→ **What the task requires**: Locate each line in the records containing "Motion". Copy it.

→ **Stored dataset items**:
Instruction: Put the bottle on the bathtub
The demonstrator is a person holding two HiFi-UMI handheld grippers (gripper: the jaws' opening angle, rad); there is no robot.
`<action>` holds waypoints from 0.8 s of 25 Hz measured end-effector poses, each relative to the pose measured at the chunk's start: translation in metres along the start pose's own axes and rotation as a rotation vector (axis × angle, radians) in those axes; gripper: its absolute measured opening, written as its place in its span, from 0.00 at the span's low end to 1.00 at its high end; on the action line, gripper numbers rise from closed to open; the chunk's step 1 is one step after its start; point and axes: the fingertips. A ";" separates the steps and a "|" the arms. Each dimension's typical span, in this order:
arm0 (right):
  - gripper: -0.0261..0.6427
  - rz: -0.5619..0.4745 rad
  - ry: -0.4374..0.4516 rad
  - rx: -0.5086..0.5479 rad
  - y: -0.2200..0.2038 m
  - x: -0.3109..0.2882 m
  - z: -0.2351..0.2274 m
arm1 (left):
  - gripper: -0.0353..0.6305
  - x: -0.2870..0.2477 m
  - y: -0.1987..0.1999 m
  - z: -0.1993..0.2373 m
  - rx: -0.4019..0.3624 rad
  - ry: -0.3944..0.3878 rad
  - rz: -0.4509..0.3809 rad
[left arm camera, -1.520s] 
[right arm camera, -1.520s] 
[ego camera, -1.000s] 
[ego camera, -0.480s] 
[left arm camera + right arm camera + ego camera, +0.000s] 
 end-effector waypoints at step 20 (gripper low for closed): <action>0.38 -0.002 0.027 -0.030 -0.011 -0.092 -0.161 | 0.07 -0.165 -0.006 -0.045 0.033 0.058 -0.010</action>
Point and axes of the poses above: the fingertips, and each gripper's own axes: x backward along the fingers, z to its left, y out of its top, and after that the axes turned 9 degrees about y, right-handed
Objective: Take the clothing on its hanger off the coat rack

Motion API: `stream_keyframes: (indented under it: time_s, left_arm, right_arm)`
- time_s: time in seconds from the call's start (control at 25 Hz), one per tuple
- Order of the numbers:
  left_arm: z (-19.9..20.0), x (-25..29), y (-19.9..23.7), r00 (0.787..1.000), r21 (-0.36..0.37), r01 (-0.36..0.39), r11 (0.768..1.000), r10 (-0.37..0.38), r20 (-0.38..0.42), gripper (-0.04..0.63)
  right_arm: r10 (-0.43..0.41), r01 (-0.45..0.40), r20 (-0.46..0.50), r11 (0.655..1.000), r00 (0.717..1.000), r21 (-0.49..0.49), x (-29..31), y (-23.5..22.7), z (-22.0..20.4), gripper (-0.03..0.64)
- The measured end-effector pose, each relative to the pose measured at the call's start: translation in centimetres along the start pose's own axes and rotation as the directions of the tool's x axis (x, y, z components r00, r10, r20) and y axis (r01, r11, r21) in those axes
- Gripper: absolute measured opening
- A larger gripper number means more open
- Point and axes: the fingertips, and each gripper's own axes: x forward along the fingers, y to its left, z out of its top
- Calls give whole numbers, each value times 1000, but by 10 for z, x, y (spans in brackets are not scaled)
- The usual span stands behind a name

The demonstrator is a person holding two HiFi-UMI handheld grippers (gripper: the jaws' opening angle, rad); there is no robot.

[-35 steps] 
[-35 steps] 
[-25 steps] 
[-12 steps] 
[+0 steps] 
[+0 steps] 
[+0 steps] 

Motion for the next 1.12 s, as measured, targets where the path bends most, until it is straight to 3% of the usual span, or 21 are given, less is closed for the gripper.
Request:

→ **Answer space**:
Motion API: `stream_keyframes: (indented under it: time_s, left_arm, right_arm)`
Motion for the next 1.12 s, as measured, targets where the path bends most, until it is straight to 3% of the usual span, or 21 are given, less is closed for the gripper.

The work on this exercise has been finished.